Generally speaking, the books I read are pretty dark. Brooding, introspective, often tragic. I enjoy these books and what I can learn from them but they do take their toll at times (I’m looking at you Thomas Hardy) and send me toward something a little more life affirming. While John Irving’s “The Hotel New Hampshire” doesn’t lack for tragedy that is random, at times shocking, and painful, it is also something deeply beautiful about a family that is deeply flawed and at times threatens to break apart with each new setback it’s dealt and yet never does. Rather it only seems to strengthen them and bring them closer together as they never wallow in their misfortunes even when it would be justified.

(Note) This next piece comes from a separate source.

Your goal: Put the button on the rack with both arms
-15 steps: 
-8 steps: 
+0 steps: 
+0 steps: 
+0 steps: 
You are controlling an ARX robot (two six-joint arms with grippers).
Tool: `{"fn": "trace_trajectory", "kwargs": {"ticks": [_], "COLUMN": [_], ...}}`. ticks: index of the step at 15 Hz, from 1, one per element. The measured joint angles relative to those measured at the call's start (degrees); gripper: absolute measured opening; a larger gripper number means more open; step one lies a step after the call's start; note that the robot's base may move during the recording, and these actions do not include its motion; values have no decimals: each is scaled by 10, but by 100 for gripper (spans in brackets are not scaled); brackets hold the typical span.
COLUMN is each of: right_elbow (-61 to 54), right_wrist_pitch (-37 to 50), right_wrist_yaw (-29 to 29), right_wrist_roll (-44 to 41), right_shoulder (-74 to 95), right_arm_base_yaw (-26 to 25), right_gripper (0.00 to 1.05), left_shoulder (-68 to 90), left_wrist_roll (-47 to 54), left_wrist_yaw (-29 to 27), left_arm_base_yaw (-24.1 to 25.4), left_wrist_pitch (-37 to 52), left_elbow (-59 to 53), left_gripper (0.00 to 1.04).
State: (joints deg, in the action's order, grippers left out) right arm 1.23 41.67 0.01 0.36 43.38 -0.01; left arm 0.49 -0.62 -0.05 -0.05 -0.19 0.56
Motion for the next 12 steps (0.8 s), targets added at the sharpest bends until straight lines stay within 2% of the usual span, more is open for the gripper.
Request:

The members of the Berry family are quirky to say the least and are definitely the stars of this story but it is the large cast of supporting characters that really bring this novel to life and separate it from being just another family drama. From Viennese prostitutes, women who dress as bears, real bears(!), anarchists, jocks, pseudo intellectuals and so many more, John Irving has created a world which is messy and complicated much like the one we see around us. With wonderful humor and a wonderful sense of rolling with the absurd, even when tragic, “The Hotel New Hampshire” is one of the best examples of what family is all about. I’m only sorry to have to close the book on the Berry family after watching them grow up and survive so much. But as young John Berry says:

“Trotsky was killed with a pickax” the bearded fellow said, morosely, trying to remain unimpressed. “But he’s not dead is he?” I asked insanely, smiling. “Nothing’s really dead”, I said. “Nothing he said is dead”. I said.
“The paintings that we can still see, they’re not dead”. I said. “The characters in books, they don’t die when we stop reading about them”.